* [TASK GOAL]: Can you quote exactly the stretch of lines from the one with "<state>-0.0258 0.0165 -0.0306" through the final line of the material, both ends included?

* [INPUT DATA]:
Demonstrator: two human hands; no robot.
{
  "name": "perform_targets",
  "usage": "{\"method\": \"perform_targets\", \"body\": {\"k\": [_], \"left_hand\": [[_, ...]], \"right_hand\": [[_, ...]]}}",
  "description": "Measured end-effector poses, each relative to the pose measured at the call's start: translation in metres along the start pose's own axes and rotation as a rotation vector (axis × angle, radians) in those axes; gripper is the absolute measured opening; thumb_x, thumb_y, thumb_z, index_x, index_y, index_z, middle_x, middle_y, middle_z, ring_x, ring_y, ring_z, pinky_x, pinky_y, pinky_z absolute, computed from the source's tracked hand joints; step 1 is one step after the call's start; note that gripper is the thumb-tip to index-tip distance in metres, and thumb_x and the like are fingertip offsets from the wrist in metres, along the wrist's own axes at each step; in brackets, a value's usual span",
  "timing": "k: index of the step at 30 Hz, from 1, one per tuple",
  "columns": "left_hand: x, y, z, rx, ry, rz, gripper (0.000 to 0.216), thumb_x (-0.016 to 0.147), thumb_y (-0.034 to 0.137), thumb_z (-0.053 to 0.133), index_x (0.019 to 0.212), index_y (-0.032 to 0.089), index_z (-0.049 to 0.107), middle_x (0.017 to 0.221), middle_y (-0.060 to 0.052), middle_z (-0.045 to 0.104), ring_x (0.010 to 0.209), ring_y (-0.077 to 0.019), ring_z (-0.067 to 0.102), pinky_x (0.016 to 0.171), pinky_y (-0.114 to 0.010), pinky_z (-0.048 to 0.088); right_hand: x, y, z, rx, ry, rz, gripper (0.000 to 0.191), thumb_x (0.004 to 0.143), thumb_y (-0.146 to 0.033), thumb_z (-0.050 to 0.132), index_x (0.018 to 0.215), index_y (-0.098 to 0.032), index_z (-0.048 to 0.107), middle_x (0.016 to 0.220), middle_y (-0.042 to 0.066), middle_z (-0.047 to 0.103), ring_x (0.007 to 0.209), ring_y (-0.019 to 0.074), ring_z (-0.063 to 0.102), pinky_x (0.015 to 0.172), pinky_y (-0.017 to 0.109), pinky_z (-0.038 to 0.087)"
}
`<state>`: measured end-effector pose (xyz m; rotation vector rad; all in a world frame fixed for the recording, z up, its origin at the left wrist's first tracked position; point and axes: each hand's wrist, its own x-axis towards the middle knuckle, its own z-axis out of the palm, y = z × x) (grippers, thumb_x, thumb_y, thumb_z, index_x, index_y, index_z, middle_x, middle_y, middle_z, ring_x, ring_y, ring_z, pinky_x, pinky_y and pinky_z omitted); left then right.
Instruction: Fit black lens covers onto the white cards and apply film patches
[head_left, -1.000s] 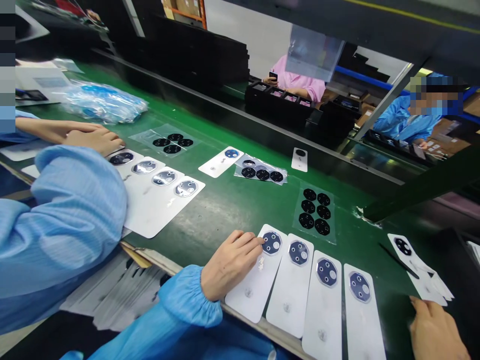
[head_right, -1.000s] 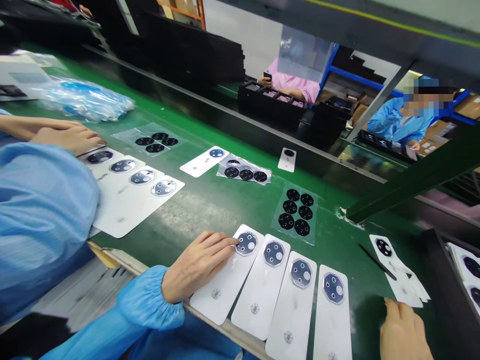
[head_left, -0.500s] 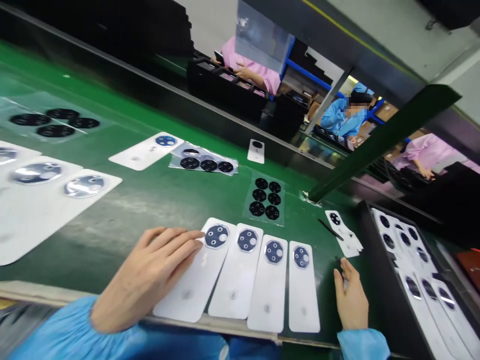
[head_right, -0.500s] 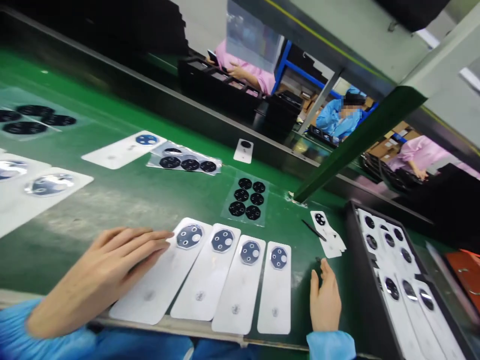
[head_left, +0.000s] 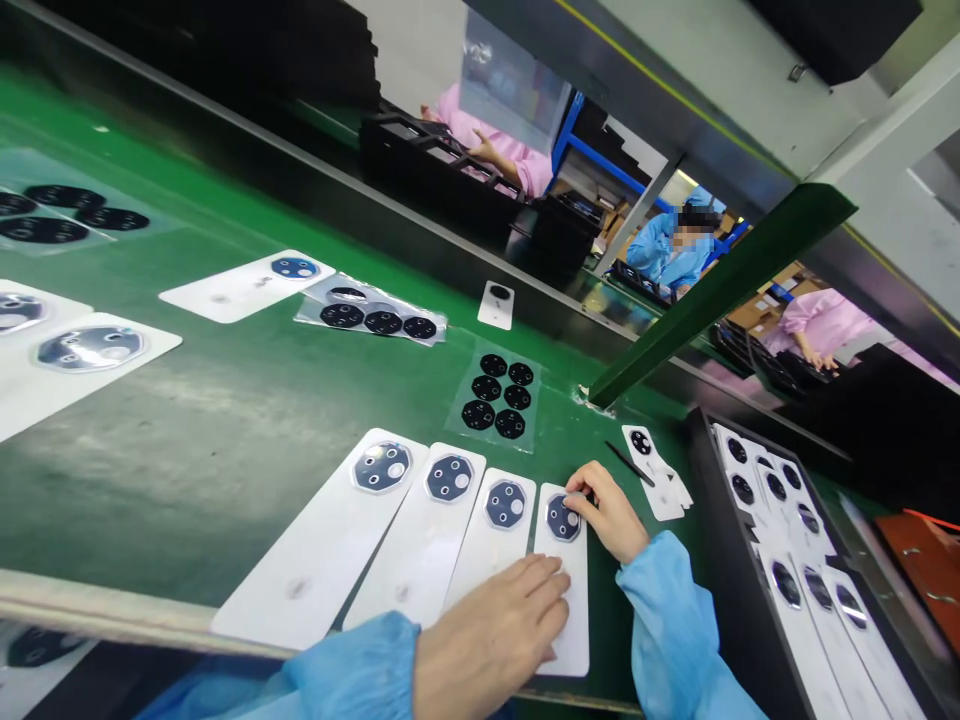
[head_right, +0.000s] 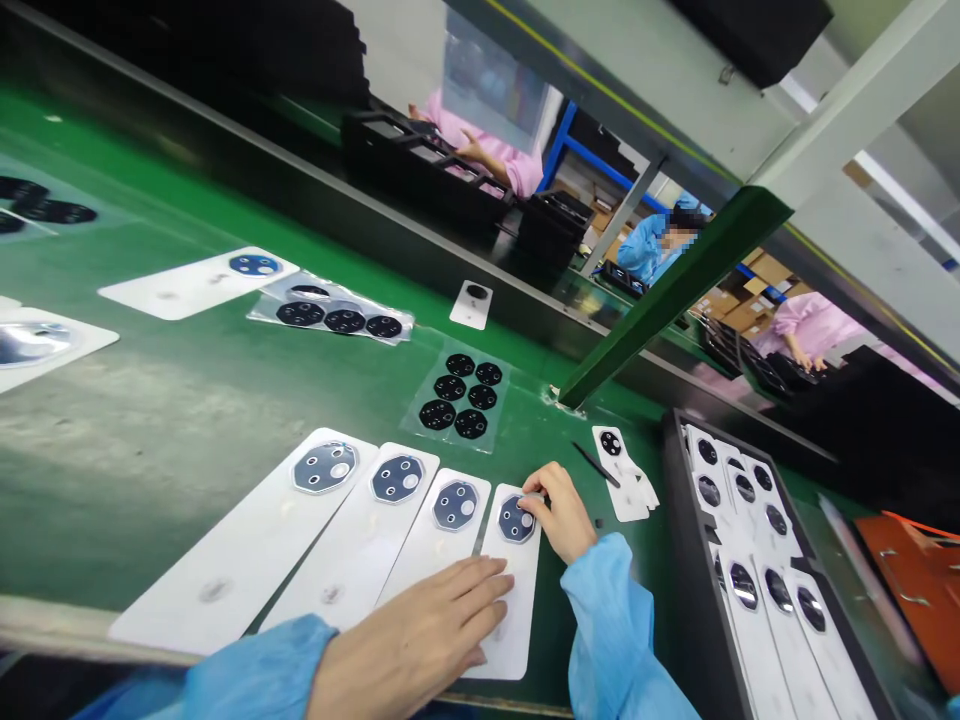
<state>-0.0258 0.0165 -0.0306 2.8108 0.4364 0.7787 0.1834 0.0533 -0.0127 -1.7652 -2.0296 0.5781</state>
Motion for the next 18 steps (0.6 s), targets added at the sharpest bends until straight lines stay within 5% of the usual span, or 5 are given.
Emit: {"method": "perform_targets", "body": {"k": [8,18], "left_hand": [[0.000,-0.001,0.013,0.102,-0.016,0.024,0.020,0.084,0.027,0.059,0.096,0.011,0.057,0.113,-0.011,0.063,0.110,-0.0224,0.055,0.099,-0.032,0.040],[-0.001,0.001,0.011,0.101,-0.045,0.004,0.017,0.088,0.021,0.051,0.100,0.009,0.056,0.113,-0.012,0.062,0.113,-0.0225,0.053,0.099,-0.033,0.040]], "right_hand": [[0.007,0.003,0.000,0.022,-0.071,-0.089,0.012,0.083,-0.013,0.047,0.073,-0.019,0.049,0.086,0.002,0.046,0.085,0.0164,0.048,0.078,0.033,0.044],[-0.007,0.003,0.012,-0.065,0.046,-0.227,0.015,0.085,-0.009,0.037,0.076,-0.021,0.038,0.092,0.007,0.044,0.086,0.0193,0.045,0.078,0.040,0.044]]}}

* [REPLY TO THE TASK]:
<state>-0.0258 0.0165 -0.0306 2.8108 0.4364 0.7787 0.1834 0.0533 -0.0127 -1.7652 -2.0296 0.5781</state>
Motion for the next 18 steps (0.6 s), targets added at the sharpest bends until straight lines stay within 5% of the usual span, or 5 are given.
Emit: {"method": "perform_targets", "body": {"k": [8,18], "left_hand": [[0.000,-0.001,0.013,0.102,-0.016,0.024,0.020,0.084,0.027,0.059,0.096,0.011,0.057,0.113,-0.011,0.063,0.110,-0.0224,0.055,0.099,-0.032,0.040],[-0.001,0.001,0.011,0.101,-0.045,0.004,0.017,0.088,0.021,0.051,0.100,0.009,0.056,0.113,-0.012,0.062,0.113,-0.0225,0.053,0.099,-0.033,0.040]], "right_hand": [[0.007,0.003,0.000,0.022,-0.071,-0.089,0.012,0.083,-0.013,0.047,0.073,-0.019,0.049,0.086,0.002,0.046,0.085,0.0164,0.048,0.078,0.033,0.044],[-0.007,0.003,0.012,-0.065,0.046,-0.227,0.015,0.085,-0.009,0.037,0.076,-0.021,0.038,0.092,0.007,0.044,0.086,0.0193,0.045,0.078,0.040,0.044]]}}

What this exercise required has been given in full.